### Problem requirements
The data must be transcribed exactly, with no line missing.

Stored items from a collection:
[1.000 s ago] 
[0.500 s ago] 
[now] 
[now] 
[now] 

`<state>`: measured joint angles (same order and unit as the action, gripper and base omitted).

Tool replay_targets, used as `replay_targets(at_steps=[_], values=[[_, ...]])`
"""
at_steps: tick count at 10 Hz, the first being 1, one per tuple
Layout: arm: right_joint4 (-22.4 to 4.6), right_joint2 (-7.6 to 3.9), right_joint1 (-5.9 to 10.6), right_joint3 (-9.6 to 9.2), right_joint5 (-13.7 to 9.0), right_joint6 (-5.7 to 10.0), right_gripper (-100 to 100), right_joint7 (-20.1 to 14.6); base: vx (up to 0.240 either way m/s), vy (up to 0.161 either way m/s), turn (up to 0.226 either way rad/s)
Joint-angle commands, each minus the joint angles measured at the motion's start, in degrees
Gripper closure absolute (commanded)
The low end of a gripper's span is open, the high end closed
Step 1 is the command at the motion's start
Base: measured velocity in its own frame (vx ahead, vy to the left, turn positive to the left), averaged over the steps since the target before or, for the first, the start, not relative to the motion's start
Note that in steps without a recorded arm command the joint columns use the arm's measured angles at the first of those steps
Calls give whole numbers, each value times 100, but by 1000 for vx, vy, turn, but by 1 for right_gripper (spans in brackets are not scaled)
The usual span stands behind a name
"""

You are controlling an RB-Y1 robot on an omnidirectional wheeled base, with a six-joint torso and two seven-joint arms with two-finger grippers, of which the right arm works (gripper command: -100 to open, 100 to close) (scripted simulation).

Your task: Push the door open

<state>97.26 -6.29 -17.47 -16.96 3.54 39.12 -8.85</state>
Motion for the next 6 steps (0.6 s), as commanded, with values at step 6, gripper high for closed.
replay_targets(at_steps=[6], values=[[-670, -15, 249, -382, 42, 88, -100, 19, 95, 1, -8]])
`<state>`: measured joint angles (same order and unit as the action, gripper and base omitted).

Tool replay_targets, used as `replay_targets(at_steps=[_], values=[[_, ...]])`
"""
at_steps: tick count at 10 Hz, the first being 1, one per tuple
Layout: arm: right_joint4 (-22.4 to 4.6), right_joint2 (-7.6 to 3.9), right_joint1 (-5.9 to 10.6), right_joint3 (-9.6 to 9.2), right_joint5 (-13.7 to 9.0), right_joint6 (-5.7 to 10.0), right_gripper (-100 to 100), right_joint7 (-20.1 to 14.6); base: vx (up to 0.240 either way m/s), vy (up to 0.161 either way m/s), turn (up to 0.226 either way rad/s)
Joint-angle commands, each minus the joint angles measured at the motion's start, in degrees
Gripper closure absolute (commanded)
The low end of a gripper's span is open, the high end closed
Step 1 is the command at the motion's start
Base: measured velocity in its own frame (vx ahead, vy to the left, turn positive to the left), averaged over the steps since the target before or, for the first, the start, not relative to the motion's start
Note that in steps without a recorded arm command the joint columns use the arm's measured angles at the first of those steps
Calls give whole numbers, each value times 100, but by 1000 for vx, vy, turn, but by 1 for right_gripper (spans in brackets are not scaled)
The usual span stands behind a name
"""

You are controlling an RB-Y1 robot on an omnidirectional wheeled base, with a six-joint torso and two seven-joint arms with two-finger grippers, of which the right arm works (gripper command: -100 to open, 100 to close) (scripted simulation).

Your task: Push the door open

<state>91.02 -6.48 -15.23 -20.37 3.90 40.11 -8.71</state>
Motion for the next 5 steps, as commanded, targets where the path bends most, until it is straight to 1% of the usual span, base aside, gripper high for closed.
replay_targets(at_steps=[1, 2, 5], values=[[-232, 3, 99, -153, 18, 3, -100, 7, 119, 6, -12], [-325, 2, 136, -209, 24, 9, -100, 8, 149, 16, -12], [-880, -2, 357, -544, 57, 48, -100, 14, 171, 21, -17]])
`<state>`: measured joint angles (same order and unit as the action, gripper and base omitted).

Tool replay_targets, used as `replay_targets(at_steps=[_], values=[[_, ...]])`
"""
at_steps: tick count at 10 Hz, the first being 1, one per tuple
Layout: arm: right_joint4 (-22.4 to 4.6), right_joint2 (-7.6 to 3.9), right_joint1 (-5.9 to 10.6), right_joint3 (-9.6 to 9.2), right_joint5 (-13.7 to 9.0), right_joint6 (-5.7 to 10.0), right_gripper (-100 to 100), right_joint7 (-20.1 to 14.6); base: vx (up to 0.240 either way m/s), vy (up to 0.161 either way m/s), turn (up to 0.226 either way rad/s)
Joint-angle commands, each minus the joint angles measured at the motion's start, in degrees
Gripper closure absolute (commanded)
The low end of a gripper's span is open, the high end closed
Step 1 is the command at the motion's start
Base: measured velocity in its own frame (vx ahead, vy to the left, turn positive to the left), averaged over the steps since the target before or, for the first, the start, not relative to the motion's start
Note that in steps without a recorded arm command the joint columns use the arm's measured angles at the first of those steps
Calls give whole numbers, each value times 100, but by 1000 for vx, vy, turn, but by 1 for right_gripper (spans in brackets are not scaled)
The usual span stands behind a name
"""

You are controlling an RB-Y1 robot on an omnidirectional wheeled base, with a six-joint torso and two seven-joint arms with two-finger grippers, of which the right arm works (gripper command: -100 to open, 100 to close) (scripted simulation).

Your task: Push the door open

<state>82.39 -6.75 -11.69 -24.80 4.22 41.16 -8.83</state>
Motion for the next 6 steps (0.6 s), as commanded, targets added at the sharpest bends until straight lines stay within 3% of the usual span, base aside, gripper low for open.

### Answer for this exercise
[1.000 s ago] 
[0.500 s ago] 
[now] 
[now] 
[now] 

`<state>`: measured joint angles (same order and unit as the action, gripper and base omitted).

Tool replay_targets, used as `replay_targets(at_steps=[_], values=[[_, ...]])`
"""
at_steps: tick count at 10 Hz, the first being 1, one per tuple
Layout: arm: right_joint4 (-22.4 to 4.6), right_joint2 (-7.6 to 3.9), right_joint1 (-5.9 to 10.6), right_joint3 (-9.6 to 9.2), right_joint5 (-13.7 to 9.0), right_joint6 (-5.7 to 10.0), right_gripper (-100 to 100), right_joint7 (-20.1 to 14.6); base: vx (up to 0.240 either way m/s), vy (up to 0.161 either way m/s), turn (up to 0.226 either way rad/s)
Joint-angle commands, each minus the joint angles measured at the motion's start, in degrees
Gripper closure absolute (commanded)
The low end of a gripper's span is open, the high end closed
Step 1 is the command at the motion's start
Base: measured velocity in its own frame (vx ahead, vy to the left, turn positive to the left), averaged over the steps since the target before or, for the first, the start, not relative to the motion's start
Note that in steps without a recorded arm command the joint columns use the arm's measured angles at the first of those steps
Calls give whole numbers, each value times 100, but by 1000 for vx, vy, turn, but by 1 for right_gripper (spans in brackets are not scaled)
The usual span stands behind a name
"""

You are controlling an RB-Y1 robot on an omnidirectional wheeled base, with a six-joint torso and two seven-joint arms with two-finger grippers, of which the right arm works (gripper command: -100 to open, 100 to close) (scripted simulation).

Your task: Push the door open

<state>97.26 -6.29 -17.47 -16.96 3.54 39.12 -8.85</state>
Motion for the next 6 steps (0.6 s), as commanded, with values at step 6, gripper high for closed.
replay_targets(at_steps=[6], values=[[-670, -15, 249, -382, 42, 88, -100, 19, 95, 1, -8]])
`<state>`: measured joint angles (same order and unit as the action, gripper and base omitted).

Tool replay_targets, used as `replay_targets(at_steps=[_], values=[[_, ...]])`
"""
at_steps: tick count at 10 Hz, the first being 1, one per tuple
Layout: arm: right_joint4 (-22.4 to 4.6), right_joint2 (-7.6 to 3.9), right_joint1 (-5.9 to 10.6), right_joint3 (-9.6 to 9.2), right_joint5 (-13.7 to 9.0), right_joint6 (-5.7 to 10.0), right_gripper (-100 to 100), right_joint7 (-20.1 to 14.6); base: vx (up to 0.240 either way m/s), vy (up to 0.161 either way m/s), turn (up to 0.226 either way rad/s)
Joint-angle commands, each minus the joint angles measured at the motion's start, in degrees
Gripper closure absolute (commanded)
The low end of a gripper's span is open, the high end closed
Step 1 is the command at the motion's start
Base: measured velocity in its own frame (vx ahead, vy to the left, turn positive to the left), averaged over the steps since the target before or, for the first, the start, not relative to the motion's start
Note that in steps without a recorded arm command the joint columns use the arm's measured angles at the first of those steps
Calls give whole numbers, each value times 100, but by 1000 for vx, vy, turn, but by 1 for right_gripper (spans in brackets are not scaled)
The usual span stands behind a name
"""

You are controlling an RB-Y1 robot on an omnidirectional wheeled base, with a six-joint torso and two seven-joint arms with two-finger grippers, of which the right arm works (gripper command: -100 to open, 100 to close) (scripted simulation).

Your task: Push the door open

<state>91.02 -6.48 -15.23 -20.37 3.90 40.11 -8.71</state>
Motion for the next 5 steps, as commanded, targets where the path bends most, until it is straight to 1% of the usual span, base aside, gripper high for closed.
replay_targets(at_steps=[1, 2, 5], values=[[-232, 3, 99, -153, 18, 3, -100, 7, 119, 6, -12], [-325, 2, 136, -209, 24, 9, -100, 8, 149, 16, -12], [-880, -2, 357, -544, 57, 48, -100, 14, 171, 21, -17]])
`<state>`: measured joint angles (same order and unit as the action, gripper and base omitted).

Tool replay_targets, used as `replay_targets(at_steps=[_], values=[[_, ...]])`
"""
at_steps: tick count at 10 Hz, the first being 1, one per tuple
Layout: arm: right_joint4 (-22.4 to 4.6), right_joint2 (-7.6 to 3.9), right_joint1 (-5.9 to 10.6), right_joint3 (-9.6 to 9.2), right_joint5 (-13.7 to 9.0), right_joint6 (-5.7 to 10.0), right_gripper (-100 to 100), right_joint7 (-20.1 to 14.6); base: vx (up to 0.240 either way m/s), vy (up to 0.161 either way m/s), turn (up to 0.226 either way rad/s)
Joint-angle commands, each minus the joint angles measured at the motion's start, in degrees
Gripper closure absolute (commanded)
The low end of a gripper's span is open, the high end closed
Step 1 is the command at the motion's start
Base: measured velocity in its own frame (vx ahead, vy to the left, turn positive to the left), averaged over the steps since the target before or, for the first, the start, not relative to the motion's start
Note that in steps without a recorded arm command the joint columns use the arm's measured angles at the first of those steps
Calls give whole numbers, each value times 100, but by 1000 for vx, vy, turn, but by 1 for right_gripper (spans in brackets are not scaled)
The usual span stands behind a name
"""

You are controlling an RB-Y1 robot on an omnidirectional wheeled base, with a six-joint torso and two seven-joint arms with two-finger grippers, of which the right arm works (gripper command: -100 to open, 100 to close) (scripted simulation).

Your task: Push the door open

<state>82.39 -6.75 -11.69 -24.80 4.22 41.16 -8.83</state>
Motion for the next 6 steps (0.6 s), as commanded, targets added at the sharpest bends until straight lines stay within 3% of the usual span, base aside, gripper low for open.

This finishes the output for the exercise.